Summary
Health authorities have highlighted data completeness in real-world data from electronic health records (EHRs) as a key component of data integrity and a shortcoming of observational data. Fortunately, natural language processing (NLP) has proven beneficial in addressing missingness, particularly in oncology EHRs where clinical notes often hide essential information, by automating the approach and improving the completeness of these details at scale.
In this study, researchers from Huntsman Cancer Institute, NYU Grossman School of Medicine, and Flatiron Health successfully developed a high-performing NLP algorithm to extract Eastern Cooperative Oncology Group Performance Status (ECOG PS) from unstructured EHR sources for patients starting new treatments across 21 distinct cancer types.
ECOG PS indicates the general health status of a patient with cancer.

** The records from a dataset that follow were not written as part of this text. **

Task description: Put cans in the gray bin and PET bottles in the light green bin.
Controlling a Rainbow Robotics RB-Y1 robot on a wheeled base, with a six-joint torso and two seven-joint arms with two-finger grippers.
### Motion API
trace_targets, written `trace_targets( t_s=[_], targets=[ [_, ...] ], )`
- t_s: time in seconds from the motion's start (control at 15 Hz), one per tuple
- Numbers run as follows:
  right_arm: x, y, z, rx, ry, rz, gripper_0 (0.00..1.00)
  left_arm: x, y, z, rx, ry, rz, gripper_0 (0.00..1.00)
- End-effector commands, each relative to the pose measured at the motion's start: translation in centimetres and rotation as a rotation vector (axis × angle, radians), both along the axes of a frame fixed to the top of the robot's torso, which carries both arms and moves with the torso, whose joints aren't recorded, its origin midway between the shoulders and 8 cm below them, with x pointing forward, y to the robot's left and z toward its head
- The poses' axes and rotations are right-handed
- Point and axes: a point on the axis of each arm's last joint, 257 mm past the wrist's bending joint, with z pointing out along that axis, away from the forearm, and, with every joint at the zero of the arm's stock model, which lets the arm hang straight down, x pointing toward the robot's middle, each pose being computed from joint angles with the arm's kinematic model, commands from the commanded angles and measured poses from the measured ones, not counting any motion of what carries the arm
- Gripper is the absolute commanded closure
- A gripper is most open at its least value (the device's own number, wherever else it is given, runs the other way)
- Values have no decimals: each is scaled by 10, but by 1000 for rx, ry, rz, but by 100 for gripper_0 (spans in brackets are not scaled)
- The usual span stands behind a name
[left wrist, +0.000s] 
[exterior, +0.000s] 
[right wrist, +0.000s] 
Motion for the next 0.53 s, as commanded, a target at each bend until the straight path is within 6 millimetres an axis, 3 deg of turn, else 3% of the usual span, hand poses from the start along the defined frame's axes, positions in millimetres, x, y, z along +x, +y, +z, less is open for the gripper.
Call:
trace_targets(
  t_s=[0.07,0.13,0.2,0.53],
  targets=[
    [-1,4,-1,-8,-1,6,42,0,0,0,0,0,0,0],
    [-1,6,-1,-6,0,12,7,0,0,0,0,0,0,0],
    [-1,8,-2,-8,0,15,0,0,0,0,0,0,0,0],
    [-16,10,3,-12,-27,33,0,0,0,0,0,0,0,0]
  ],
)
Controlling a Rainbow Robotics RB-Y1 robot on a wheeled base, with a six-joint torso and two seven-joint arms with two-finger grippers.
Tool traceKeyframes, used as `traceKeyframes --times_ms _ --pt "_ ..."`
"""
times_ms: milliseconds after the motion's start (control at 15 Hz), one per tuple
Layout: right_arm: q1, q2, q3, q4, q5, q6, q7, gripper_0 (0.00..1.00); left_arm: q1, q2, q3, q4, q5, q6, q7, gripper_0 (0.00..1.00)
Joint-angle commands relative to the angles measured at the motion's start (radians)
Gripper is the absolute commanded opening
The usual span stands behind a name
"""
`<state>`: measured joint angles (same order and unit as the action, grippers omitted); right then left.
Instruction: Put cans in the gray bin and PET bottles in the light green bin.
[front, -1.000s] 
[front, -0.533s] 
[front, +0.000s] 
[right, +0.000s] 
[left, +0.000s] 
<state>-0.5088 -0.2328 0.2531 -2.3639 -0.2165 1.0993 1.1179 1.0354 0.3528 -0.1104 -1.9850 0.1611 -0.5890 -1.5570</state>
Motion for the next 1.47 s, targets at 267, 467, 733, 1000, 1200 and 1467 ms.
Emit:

Access to this variable can enhance oncology research, help determine eligibility criteria in clinical trials, and facilitate decisions by both regulatory and health technology assessment bodies.
The study found that NLP can be an important tool to address RWD missingness. Implementing NLP enhanced the availability of ECOG PS in the dataset from 60% to 73%. When compared with ECOG values captured in structured EHR fields, NLP-derived ECOG PS had high accuracy (93%) and sensitivity (88%) and a positive predictive value (PPV) of 88%.
Why this matters
Utilizing natural language processing algorithms can help tackle critical challenges associated with RWD, including data missingness. Moreover, it can facilitate the achievement of a fundamental benefit offered by RWD: the ability to aggregate extensive longitudinal clinical information from large patient cohorts, leading to high-quality clinical research. This advancement improves our ability to answer meaningful research questions and brings significant advantages to healthcare providers, HTA, regulatory stakeholders, and, above all, patients.